> Instructions for the task
Print out the data exactly, keeping every image out of it.

---- Extracted entries

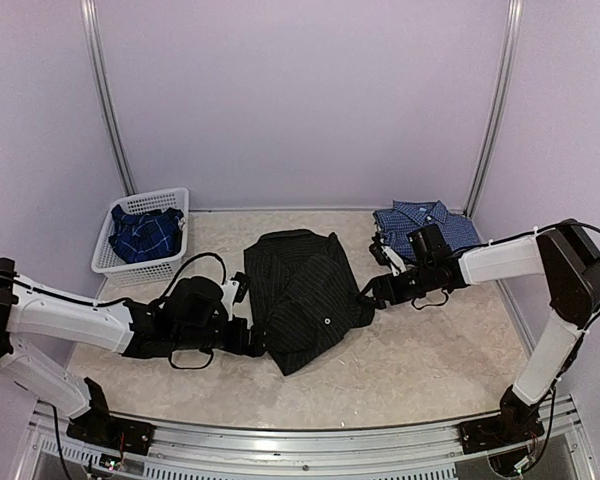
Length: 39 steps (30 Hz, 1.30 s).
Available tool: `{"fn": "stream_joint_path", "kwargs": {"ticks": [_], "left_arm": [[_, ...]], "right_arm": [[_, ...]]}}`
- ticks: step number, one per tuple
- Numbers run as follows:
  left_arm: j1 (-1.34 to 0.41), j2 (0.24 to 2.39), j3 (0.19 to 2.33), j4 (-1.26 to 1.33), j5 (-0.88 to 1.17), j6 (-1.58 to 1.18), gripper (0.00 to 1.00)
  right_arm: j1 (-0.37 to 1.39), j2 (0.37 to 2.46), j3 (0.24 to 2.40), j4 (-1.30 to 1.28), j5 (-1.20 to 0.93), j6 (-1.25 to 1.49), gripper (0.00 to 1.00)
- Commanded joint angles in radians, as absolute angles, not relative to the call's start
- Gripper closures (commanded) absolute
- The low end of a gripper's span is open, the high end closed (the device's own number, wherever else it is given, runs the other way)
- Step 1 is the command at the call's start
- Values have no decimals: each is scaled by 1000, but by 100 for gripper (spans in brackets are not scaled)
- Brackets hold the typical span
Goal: Fold and stack the long sleeve shirts
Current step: Adjust the square-folded shirt at the center of the board.
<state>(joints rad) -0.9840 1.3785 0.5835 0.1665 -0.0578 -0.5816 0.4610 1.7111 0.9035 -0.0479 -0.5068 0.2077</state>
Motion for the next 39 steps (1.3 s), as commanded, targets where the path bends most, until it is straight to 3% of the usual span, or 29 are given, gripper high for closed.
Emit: {"fn": "stream_joint_path", "kwargs": {"ticks": [1, 7, 10, 13, 19, 33, 39], "left_arm": [[-890, 1424, 583, 187, 47, -614, 1], [-787, 1526, 624, 226, 169, -547, 1], [-753, 1575, 635, 261, 262, -533, 7], [-744, 1612, 652, 279, 320, -530, 15], [-726, 1674, 674, 315, 408, -545, 46], [-746, 1652, 713, 273, 458, -503, 97], [-844, 1562, 802, 105, 370, -372, 100]], "right_arm": [[478, 1759, 937, -6, -579, 212, 24], [482, 1744, 917, -6, -579, 214, 27], [481, 1737, 911, -9, -578, 215, 29], [482, 1736, 905, -9, -579, 219, 30], [481, 1740, 892, -2, -583, 226, 32], [482, 1711, 886, -28, -542, 218, 36], [480, 1597, 914, -139, -415, 209, 28]]}}
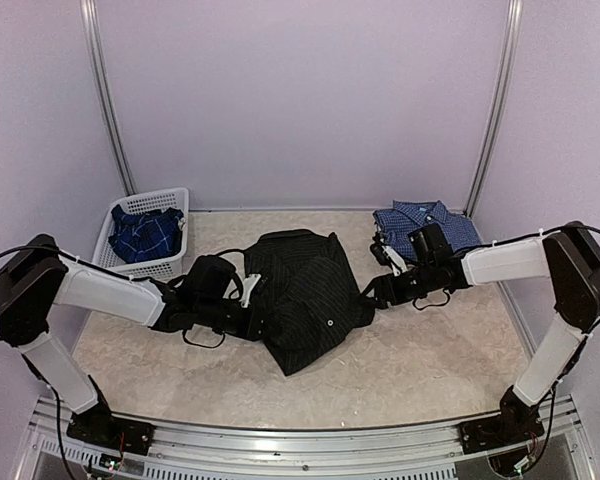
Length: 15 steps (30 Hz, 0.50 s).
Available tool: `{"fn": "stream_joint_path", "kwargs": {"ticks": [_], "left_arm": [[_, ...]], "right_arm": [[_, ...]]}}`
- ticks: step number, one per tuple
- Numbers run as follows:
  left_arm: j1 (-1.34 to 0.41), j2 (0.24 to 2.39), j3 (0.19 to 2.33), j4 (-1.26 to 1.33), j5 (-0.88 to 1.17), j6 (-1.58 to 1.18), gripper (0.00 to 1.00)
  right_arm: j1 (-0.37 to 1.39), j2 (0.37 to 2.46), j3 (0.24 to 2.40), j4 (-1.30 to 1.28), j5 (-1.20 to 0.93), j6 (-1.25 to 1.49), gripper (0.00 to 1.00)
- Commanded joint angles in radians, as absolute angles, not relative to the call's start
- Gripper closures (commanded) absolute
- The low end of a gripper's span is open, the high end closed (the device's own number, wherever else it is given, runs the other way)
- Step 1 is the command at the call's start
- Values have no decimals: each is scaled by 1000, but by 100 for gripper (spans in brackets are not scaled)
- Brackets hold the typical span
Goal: Fold and stack the long sleeve shirts
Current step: Adjust the square-folded shirt at the center of the board.
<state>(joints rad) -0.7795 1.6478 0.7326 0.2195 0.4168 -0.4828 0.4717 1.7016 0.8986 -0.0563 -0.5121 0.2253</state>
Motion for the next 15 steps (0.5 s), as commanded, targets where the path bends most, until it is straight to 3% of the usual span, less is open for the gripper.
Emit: {"fn": "stream_joint_path", "kwargs": {"ticks": [1, 8, 15], "left_arm": [[-867, 1548, 823, 65, 354, -350, 100], [-1097, 1464, 982, -223, 194, -190, 100], [-1388, 1559, 1171, -401, 60, -51, 100]], "right_arm": [[479, 1571, 918, -157, -386, 210, 25], [470, 1356, 940, -280, -176, 217, 1], [464, 1253, 950, -337, -162, 222, 0]]}}
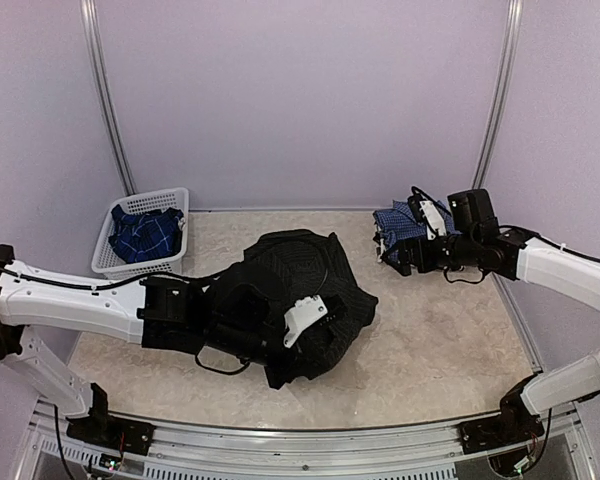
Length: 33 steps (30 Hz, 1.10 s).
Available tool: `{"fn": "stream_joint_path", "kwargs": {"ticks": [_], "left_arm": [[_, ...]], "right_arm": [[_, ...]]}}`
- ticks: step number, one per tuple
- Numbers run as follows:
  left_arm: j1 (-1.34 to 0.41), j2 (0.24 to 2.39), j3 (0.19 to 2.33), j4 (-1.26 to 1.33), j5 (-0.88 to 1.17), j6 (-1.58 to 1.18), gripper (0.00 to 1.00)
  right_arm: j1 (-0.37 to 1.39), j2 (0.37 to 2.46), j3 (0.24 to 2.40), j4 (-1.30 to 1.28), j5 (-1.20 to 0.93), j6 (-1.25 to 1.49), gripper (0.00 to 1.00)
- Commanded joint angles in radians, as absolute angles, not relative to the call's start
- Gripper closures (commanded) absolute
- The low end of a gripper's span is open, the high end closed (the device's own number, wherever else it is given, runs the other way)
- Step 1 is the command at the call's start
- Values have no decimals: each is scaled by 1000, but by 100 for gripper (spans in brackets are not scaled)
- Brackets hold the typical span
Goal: Fold and stack the long sleeve shirts
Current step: Adjust the square-folded shirt at the center of the board.
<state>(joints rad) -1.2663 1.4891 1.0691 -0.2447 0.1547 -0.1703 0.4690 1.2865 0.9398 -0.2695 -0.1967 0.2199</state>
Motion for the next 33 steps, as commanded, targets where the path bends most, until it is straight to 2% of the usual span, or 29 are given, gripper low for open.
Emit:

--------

> Worked solution
Length: 39 steps (30 Hz, 1.30 s).
Available tool: `{"fn": "stream_joint_path", "kwargs": {"ticks": [_], "left_arm": [[_, ...]], "right_arm": [[_, ...]]}}`
- ticks: step number, one per tuple
- Numbers run as follows:
  left_arm: j1 (-1.34 to 0.41), j2 (0.24 to 2.39), j3 (0.19 to 2.33), j4 (-1.26 to 1.33), j5 (-0.88 to 1.17), j6 (-1.58 to 1.18), gripper (0.00 to 1.00)
  right_arm: j1 (-0.37 to 1.39), j2 (0.37 to 2.46), j3 (0.24 to 2.40), j4 (-1.30 to 1.28), j5 (-1.20 to 0.93), j6 (-1.25 to 1.49), gripper (0.00 to 1.00)
- Commanded joint angles in radians, as absolute angles, not relative to the call's start
- Gripper closures (commanded) absolute
- The low end of a gripper's span is open, the high end closed (the device's own number, wherever else it is given, runs the other way)
- Step 1 is the command at the call's start
- Values have no decimals: each is scaled by 1000, but by 100 for gripper (spans in brackets are not scaled)
- Brackets hold the typical span
Goal: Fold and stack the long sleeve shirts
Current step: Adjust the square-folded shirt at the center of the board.
<state>(joints rad) -0.9840 1.3785 0.5835 0.1665 -0.0578 -0.5816 0.4610 1.7111 0.9035 -0.0479 -0.5068 0.2077</state>
Motion for the next 39 steps (1.3 s), as commanded, targets where the path bends most, until it is straight to 3% of the usual span, or 29 are given, gripper high for closed.
Emit: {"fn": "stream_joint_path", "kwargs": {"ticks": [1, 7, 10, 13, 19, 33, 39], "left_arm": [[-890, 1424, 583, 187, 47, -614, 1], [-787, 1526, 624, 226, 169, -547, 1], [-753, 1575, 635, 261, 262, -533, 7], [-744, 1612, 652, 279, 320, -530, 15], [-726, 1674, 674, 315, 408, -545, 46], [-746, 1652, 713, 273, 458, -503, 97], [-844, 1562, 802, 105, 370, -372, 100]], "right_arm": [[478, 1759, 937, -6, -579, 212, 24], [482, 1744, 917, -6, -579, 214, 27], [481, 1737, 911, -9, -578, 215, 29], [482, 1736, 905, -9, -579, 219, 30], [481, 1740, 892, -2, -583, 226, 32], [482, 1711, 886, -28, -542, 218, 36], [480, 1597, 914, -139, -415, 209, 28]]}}
Length: 15 steps (30 Hz, 0.50 s).
Available tool: `{"fn": "stream_joint_path", "kwargs": {"ticks": [_], "left_arm": [[_, ...]], "right_arm": [[_, ...]]}}`
- ticks: step number, one per tuple
- Numbers run as follows:
  left_arm: j1 (-1.34 to 0.41), j2 (0.24 to 2.39), j3 (0.19 to 2.33), j4 (-1.26 to 1.33), j5 (-0.88 to 1.17), j6 (-1.58 to 1.18), gripper (0.00 to 1.00)
  right_arm: j1 (-0.37 to 1.39), j2 (0.37 to 2.46), j3 (0.24 to 2.40), j4 (-1.30 to 1.28), j5 (-1.20 to 0.93), j6 (-1.25 to 1.49), gripper (0.00 to 1.00)
- Commanded joint angles in radians, as absolute angles, not relative to the call's start
- Gripper closures (commanded) absolute
- The low end of a gripper's span is open, the high end closed (the device's own number, wherever else it is given, runs the other way)
- Step 1 is the command at the call's start
- Values have no decimals: each is scaled by 1000, but by 100 for gripper (spans in brackets are not scaled)
- Brackets hold the typical span
Goal: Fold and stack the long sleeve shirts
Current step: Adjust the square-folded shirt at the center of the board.
<state>(joints rad) -0.7795 1.6478 0.7326 0.2195 0.4168 -0.4828 0.4717 1.7016 0.8986 -0.0563 -0.5121 0.2253</state>
Motion for the next 15 steps (0.5 s), as commanded, targets where the path bends most, until it is straight to 3% of the usual span, less is open for the gripper.
Emit: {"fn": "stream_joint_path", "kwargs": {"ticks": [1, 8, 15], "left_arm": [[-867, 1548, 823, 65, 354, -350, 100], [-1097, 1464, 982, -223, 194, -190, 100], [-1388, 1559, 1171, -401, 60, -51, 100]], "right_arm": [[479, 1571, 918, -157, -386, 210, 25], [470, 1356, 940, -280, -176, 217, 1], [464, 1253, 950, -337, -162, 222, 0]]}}
Length: 33 steps (30 Hz, 1.10 s).
Available tool: `{"fn": "stream_joint_path", "kwargs": {"ticks": [_], "left_arm": [[_, ...]], "right_arm": [[_, ...]]}}`
- ticks: step number, one per tuple
- Numbers run as follows:
  left_arm: j1 (-1.34 to 0.41), j2 (0.24 to 2.39), j3 (0.19 to 2.33), j4 (-1.26 to 1.33), j5 (-0.88 to 1.17), j6 (-1.58 to 1.18), gripper (0.00 to 1.00)
  right_arm: j1 (-0.37 to 1.39), j2 (0.37 to 2.46), j3 (0.24 to 2.40), j4 (-1.30 to 1.28), j5 (-1.20 to 0.93), j6 (-1.25 to 1.49), gripper (0.00 to 1.00)
- Commanded joint angles in radians, as absolute angles, not relative to the call's start
- Gripper closures (commanded) absolute
- The low end of a gripper's span is open, the high end closed (the device's own number, wherever else it is given, runs the other way)
- Step 1 is the command at the call's start
- Values have no decimals: each is scaled by 1000, but by 100 for gripper (spans in brackets are not scaled)
- Brackets hold the typical span
Goal: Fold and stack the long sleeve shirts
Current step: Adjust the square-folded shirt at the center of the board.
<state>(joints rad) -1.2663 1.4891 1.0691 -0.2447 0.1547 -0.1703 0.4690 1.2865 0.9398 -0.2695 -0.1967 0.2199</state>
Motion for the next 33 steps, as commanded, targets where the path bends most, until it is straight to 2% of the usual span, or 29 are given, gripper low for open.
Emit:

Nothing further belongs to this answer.